Records from a dataset:
= = =

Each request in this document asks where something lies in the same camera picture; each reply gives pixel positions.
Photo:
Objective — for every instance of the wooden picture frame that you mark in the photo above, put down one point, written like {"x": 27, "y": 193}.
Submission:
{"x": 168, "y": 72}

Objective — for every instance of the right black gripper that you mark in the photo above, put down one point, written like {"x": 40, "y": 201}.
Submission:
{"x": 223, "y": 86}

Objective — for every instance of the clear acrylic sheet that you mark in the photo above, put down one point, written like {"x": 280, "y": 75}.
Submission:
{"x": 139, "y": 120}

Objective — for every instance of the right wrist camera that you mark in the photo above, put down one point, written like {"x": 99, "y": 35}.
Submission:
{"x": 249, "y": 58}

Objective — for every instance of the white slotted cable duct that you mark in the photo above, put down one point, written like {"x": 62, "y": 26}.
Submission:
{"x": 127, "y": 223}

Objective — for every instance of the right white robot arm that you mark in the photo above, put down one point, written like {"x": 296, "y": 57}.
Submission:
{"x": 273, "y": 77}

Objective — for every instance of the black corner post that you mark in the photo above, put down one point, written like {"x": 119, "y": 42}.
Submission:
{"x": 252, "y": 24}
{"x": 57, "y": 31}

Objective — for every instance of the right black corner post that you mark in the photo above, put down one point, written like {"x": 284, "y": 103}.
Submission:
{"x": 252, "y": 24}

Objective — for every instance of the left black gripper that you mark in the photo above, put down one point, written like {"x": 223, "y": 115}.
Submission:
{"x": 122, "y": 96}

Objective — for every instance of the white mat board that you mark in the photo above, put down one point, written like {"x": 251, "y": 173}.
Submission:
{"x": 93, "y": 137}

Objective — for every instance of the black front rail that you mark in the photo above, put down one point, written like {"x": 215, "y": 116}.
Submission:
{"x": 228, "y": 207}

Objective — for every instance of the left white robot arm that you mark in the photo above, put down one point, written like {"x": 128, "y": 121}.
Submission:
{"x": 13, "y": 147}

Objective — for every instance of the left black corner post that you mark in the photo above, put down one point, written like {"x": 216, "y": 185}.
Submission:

= = =

Print the records again in full, exactly as they appear above.

Each request in this document asks where something lies in the same camera picture; each reply gives pixel positions.
Photo:
Objective — for every instance of the wooden picture frame that you mark in the photo above, put down one point, written like {"x": 27, "y": 193}.
Submission:
{"x": 168, "y": 72}

Objective — for every instance of the right black gripper that you mark in the photo above, put down one point, written like {"x": 40, "y": 201}.
Submission:
{"x": 223, "y": 86}

Objective — for every instance of the clear acrylic sheet that you mark in the photo above, put down one point, written like {"x": 280, "y": 75}.
Submission:
{"x": 139, "y": 120}

Objective — for every instance of the right wrist camera that you mark in the photo above, put down one point, written like {"x": 99, "y": 35}.
Submission:
{"x": 249, "y": 58}

Objective — for every instance of the white slotted cable duct that you mark in the photo above, put down one point, written like {"x": 62, "y": 26}.
Submission:
{"x": 127, "y": 223}

Objective — for every instance of the right white robot arm that you mark in the photo above, put down one point, written like {"x": 296, "y": 57}.
Submission:
{"x": 273, "y": 77}

Objective — for every instance of the black corner post that you mark in the photo above, put down one point, written like {"x": 119, "y": 42}.
Submission:
{"x": 252, "y": 24}
{"x": 57, "y": 31}

Objective — for every instance of the right black corner post that you mark in the photo above, put down one point, written like {"x": 284, "y": 103}.
Submission:
{"x": 252, "y": 24}

Objective — for every instance of the left black gripper that you mark in the photo above, put down one point, written like {"x": 223, "y": 115}.
Submission:
{"x": 122, "y": 96}

Objective — for every instance of the white mat board that you mark in the photo above, put down one point, written like {"x": 251, "y": 173}.
Submission:
{"x": 93, "y": 137}

Objective — for every instance of the black front rail that you mark in the photo above, put down one point, written like {"x": 215, "y": 116}.
Submission:
{"x": 228, "y": 207}

Objective — for every instance of the left white robot arm that you mark in the photo above, put down one point, written like {"x": 128, "y": 121}.
Submission:
{"x": 13, "y": 147}

Objective — for every instance of the left black corner post that you mark in the photo above, put down one point, written like {"x": 216, "y": 185}.
Submission:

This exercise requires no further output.